As an elementary school teacher, I use graphics as part of my daily instruction. Whether it's making overheads, designing labels for my classroom library, creating bulletin boards, or assembling PowerPoints, graphics play a huge part in the elementary school setting. But this got me thinking....am I breaking rules by using graphics for these purposes? How do I make my instruction interesting and motivating while also following copyright laws? Here's what I found out:
1) The term "graphics" ranges from posters to photographs to maps to illustrations. Many of these things get copied by classroom teachers daily, so we need to rethink what we're using. Teachers are especially prone to want to use popular characters (such as SpongeBob or Winnie-the-Pooh) to make their lessons interesting, but this is copyright infringement!
2) There are rules for copying graphics such as only 1 graphic can be published per book/article or you can only make copies of a graphic for one class. Also, teachers cannot copy more than 9 times for a class, and teachers can only copy a graphic if it is too close to the time of instruction to obtain permission.
3) Librarian's are held accountable as a "contributory infringer" (Simpson 64) if they give someone the resources needed to make copies of a document that goes against copyright laws.
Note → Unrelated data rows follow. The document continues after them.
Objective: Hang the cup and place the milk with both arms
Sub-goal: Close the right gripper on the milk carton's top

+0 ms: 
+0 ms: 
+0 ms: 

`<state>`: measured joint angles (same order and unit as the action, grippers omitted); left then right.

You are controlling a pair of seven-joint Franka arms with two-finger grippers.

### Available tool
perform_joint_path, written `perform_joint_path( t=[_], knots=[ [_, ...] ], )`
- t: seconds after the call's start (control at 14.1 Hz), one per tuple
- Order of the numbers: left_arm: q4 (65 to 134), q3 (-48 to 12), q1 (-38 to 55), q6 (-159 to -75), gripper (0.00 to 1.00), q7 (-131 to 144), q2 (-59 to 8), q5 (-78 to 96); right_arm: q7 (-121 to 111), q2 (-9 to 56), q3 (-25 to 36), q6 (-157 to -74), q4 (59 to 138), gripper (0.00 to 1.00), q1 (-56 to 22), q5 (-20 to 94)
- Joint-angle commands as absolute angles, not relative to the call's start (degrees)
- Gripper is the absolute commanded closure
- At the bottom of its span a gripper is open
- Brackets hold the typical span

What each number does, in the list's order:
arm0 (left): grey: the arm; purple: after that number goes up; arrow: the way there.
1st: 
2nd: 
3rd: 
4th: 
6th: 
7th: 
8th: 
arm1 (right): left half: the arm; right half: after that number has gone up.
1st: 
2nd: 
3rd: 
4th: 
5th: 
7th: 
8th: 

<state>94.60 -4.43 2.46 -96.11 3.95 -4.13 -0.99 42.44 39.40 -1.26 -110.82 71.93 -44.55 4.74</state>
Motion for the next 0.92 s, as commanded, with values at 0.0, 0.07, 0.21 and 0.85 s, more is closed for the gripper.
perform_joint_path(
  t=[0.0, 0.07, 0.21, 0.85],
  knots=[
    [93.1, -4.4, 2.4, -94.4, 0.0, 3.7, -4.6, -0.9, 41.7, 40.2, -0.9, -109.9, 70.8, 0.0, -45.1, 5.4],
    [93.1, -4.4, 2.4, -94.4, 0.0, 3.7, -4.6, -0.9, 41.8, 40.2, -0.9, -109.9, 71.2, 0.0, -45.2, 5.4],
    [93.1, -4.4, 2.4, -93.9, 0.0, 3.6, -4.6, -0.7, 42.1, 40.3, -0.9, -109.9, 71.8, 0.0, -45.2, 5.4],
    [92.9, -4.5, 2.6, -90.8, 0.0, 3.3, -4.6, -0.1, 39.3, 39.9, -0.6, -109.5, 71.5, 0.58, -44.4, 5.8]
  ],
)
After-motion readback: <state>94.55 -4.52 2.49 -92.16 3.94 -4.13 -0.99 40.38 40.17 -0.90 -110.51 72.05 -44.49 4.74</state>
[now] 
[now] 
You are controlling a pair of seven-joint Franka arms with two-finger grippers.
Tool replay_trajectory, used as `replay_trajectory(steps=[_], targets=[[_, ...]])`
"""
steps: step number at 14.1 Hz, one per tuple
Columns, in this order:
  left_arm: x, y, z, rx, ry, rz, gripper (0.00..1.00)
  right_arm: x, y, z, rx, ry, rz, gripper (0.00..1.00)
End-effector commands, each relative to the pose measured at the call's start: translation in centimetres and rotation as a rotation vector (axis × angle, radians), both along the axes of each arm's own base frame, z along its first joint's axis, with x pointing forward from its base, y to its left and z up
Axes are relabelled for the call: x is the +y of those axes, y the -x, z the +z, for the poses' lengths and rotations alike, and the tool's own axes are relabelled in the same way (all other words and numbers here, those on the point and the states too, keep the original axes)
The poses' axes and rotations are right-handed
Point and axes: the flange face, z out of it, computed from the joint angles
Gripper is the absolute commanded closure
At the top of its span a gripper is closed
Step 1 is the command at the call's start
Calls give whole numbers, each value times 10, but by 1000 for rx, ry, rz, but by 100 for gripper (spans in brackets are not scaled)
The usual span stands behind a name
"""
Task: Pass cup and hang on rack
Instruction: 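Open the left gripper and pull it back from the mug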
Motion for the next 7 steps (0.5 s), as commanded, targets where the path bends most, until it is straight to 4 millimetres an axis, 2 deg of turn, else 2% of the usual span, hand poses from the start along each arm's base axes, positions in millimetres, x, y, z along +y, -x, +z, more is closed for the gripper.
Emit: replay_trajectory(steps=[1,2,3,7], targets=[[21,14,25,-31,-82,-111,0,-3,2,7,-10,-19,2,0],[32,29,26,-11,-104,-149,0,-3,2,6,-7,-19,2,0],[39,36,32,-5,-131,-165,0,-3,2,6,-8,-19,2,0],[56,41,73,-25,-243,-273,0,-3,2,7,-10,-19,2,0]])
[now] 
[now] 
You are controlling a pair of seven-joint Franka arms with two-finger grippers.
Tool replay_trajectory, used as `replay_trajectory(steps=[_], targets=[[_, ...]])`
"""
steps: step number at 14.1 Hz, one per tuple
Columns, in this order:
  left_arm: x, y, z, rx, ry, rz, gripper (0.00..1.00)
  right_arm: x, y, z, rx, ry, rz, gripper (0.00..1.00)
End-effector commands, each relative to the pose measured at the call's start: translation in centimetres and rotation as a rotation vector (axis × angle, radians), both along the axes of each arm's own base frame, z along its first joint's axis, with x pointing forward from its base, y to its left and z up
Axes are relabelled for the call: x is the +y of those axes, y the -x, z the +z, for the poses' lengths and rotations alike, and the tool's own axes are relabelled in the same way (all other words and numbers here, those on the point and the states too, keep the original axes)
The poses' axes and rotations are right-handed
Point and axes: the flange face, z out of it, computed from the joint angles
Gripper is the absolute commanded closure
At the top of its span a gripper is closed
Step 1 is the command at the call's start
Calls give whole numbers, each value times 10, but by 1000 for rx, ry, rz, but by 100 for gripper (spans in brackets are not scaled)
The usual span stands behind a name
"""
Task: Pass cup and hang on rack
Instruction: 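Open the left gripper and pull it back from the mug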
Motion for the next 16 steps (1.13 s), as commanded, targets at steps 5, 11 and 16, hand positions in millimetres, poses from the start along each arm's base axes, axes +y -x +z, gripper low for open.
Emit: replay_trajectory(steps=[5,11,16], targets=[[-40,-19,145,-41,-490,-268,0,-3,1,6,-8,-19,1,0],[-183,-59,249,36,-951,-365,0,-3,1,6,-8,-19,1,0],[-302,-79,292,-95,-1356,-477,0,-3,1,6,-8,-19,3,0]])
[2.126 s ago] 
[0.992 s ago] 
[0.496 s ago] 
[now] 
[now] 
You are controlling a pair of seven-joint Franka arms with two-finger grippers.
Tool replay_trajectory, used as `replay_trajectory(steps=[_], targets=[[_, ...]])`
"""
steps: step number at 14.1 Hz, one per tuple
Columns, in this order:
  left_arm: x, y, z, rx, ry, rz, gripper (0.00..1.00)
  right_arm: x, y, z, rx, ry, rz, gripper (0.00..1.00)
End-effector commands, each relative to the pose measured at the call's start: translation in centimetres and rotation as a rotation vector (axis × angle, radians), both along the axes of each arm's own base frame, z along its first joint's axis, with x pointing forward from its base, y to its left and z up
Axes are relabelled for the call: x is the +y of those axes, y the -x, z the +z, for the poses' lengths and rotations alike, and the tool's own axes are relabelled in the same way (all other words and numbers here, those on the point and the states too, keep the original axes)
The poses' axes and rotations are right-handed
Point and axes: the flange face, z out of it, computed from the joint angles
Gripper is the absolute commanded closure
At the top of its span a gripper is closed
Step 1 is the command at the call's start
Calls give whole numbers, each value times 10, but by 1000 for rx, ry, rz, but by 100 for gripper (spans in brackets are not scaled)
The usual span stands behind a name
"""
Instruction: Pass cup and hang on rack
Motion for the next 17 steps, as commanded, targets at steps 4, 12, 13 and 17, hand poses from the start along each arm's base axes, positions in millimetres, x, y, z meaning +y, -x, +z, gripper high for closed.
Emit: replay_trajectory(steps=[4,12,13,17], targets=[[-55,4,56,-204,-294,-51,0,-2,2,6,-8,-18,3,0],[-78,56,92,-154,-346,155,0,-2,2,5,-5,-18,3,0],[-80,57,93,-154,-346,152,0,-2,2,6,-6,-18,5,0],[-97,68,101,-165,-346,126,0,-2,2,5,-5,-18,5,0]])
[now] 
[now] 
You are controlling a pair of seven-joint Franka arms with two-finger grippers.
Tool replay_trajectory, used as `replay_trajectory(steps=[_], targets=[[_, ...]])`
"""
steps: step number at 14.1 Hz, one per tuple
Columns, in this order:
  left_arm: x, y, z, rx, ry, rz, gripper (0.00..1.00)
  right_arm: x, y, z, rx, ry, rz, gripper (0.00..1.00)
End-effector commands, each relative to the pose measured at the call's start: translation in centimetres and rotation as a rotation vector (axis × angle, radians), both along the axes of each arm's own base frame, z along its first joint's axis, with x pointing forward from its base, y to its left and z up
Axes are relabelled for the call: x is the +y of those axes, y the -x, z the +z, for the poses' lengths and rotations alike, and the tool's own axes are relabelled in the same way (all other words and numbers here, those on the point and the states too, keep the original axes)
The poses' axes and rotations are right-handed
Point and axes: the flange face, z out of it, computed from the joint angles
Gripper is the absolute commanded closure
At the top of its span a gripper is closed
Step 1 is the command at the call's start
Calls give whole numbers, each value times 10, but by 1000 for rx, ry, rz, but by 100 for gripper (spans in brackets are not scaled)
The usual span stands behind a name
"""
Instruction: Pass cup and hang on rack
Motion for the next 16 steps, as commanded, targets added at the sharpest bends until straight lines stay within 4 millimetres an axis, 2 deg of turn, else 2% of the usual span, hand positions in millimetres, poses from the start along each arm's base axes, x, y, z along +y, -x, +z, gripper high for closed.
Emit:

We need to know about this aspect of copyright violation so that we are not held accountable!
I thought this information was interesting, and something that affects our daily life as teachers. Whether it's copying a map so the students can plot the latitude and longitude, or copying a coloring page, we need to be aware of copyright infringement as it relates to graphics!
Information taken from:
Simpson, C. (2005). Computer software in schools. In Copyright for schools (pp. 63-65). Worthington, OH: Linworth.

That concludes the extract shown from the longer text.